-- Supplied data follows --
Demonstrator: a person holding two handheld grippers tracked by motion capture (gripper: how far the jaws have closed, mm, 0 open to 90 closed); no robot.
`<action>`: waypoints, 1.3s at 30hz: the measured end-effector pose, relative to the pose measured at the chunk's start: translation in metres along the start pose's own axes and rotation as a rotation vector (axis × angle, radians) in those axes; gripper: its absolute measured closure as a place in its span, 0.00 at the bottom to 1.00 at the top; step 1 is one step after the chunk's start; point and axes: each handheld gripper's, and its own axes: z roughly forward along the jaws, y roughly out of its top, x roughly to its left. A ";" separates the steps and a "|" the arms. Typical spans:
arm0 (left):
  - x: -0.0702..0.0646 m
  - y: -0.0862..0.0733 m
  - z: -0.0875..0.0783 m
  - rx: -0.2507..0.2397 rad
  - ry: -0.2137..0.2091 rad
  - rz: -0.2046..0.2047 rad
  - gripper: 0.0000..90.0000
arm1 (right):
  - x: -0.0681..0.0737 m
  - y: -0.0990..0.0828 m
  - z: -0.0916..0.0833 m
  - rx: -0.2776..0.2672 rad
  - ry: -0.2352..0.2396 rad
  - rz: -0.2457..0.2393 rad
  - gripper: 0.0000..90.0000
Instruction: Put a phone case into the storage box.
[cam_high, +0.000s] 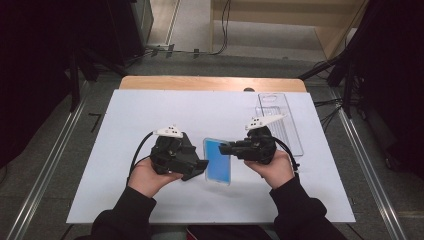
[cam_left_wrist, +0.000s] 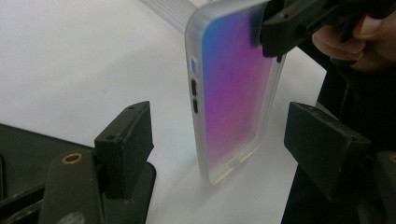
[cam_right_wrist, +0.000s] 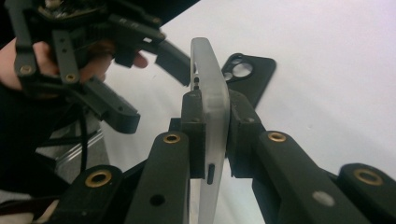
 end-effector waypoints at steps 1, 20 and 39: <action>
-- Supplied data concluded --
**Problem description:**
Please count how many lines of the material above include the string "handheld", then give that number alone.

**The completed task:**
2